Airbnb recently described how it built Himeji, a scalable centralized authorization system. Himeji stores permissions data and performs permission checks as a central source of truth. It uses a sharded and replicated in-memory cache to improve performance and lower latencies and has served checks in production for about a year. Its throughput has scaled up from 0 in March 2020 to 850k entities/sec in March 2021, while maintaining 99.999% availability and 12-millisecond latency at the 99 percentile.
The image below depicts Himeji's three-layer architecture.
First, the orchestration layer receives requests from clients and is responsible for fetching the data from the cache. The caching layer, which is sharded and replicated, is responsible for filtering in-memory and loading from the database on cache misses. Airbnb targets a ~98% hit rate on the cache. Finally, the data layer uses Amazon Aurora for durable database storage. Airbnb's SpinalTap detects data mutations and sends notifications over Apache Kafka to invalidate the cache.
Airbnb engineer Alan Yao describes the reasons that led to this architecture:
Over the last couple of years, Airbnb engineering moved from a monolithic Ruby on Rails architecture to a service-oriented architecture. In our Rails architecture, we had an API per resource to access the underlying data. These APIs had authorization checks to protect sensitive data. As there was a single way to access a resource's data, managing these checks was easy. In the transition to SOA, we moved to a layered architecture where data services wrap databases and presentation services hydrating from multiple data services.
According to Yao, Airbnb initially moved the permission checks to presentation services, as the image below shows.
This choice led to several problems. First, authorization checks were now duplicated and challenging to manage. Second, each authorization check needed to fan out to multiple services to execute the required logic, which severely degraded performance and reliability. The solution was to move the authorization checks to data services instead of presentation services and create Himeji, allowing storing permissions data in a centralized, scalable manner. The figure below depicts Himeji and how it is used in the Airbnb system.
Himeji's check API allows data services to perform permission checks. Data services can ask Himeji if a particular principal (e.g., user) has a relation (e.g., a privilege or action) on a specific entity. For example, a data service can ask, "Can user 123 write to listing 10's description?" This structure is called a tuple. It is inspired by Google Zanzibar, which is Google's global authorization system.
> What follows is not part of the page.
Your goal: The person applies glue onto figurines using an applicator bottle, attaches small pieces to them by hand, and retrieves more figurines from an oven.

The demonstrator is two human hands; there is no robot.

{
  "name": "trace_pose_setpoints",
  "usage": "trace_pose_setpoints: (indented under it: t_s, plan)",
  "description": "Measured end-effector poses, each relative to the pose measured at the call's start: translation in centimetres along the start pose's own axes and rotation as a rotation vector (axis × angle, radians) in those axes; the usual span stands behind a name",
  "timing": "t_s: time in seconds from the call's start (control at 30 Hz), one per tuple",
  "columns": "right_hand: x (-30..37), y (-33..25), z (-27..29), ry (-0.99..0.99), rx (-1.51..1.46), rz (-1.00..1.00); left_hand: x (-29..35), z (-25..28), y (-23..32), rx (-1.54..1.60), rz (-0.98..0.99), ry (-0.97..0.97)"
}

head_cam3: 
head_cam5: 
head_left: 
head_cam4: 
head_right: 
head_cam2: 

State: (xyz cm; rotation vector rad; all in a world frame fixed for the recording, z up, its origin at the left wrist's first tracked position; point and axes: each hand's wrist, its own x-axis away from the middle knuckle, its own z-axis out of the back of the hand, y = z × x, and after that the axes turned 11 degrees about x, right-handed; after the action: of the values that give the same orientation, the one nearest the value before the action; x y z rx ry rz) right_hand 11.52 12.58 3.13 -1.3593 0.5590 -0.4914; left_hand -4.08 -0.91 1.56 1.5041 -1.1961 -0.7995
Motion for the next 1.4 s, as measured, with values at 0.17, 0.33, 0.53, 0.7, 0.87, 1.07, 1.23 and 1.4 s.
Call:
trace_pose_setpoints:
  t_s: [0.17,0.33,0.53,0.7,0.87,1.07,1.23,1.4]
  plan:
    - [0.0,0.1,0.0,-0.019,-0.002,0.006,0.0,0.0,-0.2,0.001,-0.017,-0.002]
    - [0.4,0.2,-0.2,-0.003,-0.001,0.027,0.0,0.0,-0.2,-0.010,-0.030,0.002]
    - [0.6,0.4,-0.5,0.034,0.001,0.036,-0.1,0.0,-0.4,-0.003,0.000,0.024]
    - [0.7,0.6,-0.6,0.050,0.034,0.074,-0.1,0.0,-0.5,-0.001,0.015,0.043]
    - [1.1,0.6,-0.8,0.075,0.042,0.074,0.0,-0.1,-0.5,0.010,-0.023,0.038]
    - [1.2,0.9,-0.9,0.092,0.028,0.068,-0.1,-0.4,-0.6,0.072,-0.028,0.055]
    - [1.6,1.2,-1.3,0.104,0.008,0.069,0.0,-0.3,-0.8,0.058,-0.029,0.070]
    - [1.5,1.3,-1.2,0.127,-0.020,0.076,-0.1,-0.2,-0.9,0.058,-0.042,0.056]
Permission rules in Himeji can be either stored in the DB or derived from the configuration. For example, the following configured rule allows a principal to read a listing's location if the principal is the owner of the listings (an owner is listing permission stored in the DB). Alternatively, it allows guests of a reservation related to the listing to read the location as well.
LISTING:
LOCATION:
'#READ':
union:
- #OWNER
- LISTING : $id # RESERVATION @
Reference(RESERVATION : $reservationId # GUEST)
As a result, if a guest tries to read the listing's location, the data service will check if that user's principal has permission to do. Based on the above rule, Himeji automatically queries if the principal is a guest on the listing's reservation automatically, and it will return the appropriate result.
To cut down on integration times and drive developer adoption, Airbnb created some tools. These include tools for porting pre-existing permission data with Apache Airflow and Apache Spark and scripts to autogenerate Java and Scala code.